====== DATA EXTRACT
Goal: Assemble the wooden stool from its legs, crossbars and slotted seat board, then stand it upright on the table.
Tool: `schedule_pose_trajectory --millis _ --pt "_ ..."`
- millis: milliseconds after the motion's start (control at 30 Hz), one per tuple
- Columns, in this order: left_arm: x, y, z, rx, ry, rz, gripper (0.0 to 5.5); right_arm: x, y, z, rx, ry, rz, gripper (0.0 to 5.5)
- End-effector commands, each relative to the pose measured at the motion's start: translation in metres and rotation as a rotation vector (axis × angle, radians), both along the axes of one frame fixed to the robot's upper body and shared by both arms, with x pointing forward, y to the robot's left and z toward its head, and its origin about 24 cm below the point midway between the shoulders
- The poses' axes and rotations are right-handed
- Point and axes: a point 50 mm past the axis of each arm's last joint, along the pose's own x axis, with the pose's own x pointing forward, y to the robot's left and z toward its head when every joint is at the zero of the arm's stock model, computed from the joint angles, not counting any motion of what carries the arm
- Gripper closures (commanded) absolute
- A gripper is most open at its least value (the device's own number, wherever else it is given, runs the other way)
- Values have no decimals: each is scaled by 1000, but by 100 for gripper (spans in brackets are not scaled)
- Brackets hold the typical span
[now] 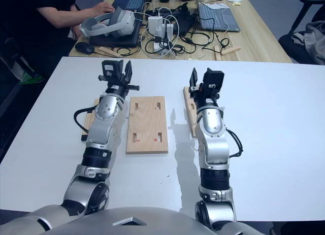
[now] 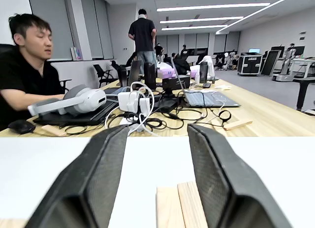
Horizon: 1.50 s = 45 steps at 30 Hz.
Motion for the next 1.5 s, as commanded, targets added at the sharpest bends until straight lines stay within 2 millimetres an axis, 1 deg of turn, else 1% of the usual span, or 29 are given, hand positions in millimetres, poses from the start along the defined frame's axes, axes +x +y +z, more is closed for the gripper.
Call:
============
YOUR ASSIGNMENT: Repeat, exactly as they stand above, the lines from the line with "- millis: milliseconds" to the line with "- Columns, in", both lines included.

FINISHED EXERCISE:
- millis: milliseconds after the motion's start (control at 30 Hz), one per tuple
- Columns, in this order: left_arm: x, y, z, rx, ry, rz, gripper (0.0 to 5.5); right_arm: x, y, z, rx, ry, rz, gripper (0.0 to 5.5)

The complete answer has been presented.